(Given data begins)

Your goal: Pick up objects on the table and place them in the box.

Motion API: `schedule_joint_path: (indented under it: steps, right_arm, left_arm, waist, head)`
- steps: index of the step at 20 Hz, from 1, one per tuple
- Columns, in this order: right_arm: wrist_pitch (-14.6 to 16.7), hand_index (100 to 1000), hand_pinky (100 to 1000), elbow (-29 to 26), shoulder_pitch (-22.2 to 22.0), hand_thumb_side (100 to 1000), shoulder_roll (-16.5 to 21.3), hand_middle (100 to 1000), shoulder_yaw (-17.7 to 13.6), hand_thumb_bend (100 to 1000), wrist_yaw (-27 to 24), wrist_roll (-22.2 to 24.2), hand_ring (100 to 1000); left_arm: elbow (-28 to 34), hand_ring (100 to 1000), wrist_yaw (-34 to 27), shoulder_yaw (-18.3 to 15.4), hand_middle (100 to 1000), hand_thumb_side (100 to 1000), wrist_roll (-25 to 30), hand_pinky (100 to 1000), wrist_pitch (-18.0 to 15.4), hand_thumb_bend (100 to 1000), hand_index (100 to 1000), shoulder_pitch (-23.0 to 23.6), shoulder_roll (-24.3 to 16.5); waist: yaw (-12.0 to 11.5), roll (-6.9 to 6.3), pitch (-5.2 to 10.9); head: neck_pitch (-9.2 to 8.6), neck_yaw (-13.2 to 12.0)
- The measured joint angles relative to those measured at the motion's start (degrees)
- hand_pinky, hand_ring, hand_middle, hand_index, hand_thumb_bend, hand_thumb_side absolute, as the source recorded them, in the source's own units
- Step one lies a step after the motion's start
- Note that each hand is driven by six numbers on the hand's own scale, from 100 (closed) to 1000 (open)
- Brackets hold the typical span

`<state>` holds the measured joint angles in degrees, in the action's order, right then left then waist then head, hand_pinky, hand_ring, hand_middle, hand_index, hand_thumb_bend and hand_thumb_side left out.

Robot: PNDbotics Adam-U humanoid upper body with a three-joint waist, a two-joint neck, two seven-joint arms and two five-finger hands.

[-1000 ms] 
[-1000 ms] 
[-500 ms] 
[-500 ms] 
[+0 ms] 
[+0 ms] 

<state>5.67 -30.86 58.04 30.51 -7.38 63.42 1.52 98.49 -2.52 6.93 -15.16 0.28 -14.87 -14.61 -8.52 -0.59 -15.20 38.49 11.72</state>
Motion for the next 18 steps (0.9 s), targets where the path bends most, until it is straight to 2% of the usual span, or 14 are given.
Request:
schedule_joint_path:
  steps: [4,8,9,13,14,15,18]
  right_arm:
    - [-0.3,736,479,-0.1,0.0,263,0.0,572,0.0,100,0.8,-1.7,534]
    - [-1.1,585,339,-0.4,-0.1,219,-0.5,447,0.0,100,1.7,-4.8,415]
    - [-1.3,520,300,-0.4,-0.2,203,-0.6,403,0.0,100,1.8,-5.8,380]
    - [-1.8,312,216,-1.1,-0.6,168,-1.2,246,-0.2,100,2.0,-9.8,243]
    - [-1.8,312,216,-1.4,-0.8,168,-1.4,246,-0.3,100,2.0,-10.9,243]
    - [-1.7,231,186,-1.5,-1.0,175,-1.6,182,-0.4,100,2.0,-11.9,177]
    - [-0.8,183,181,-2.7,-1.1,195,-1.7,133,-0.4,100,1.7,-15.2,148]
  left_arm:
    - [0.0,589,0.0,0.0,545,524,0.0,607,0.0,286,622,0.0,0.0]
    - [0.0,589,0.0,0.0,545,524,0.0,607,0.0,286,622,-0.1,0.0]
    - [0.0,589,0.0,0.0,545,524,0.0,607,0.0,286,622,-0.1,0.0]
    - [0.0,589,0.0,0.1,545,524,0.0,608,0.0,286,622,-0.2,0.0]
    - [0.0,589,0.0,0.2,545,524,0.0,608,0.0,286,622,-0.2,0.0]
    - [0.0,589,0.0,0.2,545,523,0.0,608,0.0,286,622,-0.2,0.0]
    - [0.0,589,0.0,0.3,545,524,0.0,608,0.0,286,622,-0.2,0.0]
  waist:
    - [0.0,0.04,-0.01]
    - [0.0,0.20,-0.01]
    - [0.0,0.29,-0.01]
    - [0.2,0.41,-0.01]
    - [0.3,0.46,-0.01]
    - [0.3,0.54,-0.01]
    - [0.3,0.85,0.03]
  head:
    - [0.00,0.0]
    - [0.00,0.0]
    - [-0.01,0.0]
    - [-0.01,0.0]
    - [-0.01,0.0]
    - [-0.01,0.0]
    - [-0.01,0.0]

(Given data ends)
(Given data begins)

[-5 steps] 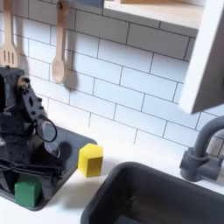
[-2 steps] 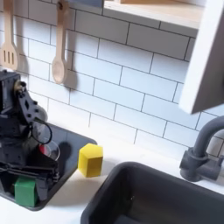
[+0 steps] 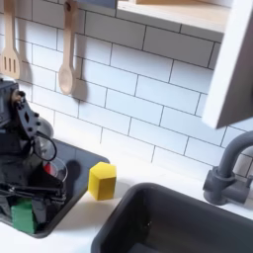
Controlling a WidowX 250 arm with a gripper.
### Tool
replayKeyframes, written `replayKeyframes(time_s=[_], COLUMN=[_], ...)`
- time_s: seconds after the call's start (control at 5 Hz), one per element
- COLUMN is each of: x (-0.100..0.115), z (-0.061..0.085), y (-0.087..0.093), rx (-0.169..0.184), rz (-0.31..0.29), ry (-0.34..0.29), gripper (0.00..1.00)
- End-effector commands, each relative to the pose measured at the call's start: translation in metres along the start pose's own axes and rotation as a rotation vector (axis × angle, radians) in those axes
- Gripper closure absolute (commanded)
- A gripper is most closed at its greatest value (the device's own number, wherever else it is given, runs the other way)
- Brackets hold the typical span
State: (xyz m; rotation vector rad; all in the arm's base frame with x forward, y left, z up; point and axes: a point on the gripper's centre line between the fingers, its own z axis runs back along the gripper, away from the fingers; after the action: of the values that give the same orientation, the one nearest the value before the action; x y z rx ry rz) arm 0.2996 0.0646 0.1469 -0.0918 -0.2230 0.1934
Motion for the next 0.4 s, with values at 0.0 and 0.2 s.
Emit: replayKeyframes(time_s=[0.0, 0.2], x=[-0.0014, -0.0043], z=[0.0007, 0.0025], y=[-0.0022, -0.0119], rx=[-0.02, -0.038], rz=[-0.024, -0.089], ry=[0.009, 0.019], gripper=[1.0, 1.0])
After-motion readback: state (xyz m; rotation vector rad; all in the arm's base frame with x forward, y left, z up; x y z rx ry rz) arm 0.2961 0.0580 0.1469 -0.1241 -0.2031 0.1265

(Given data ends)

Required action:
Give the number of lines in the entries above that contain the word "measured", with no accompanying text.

Result of the task:
3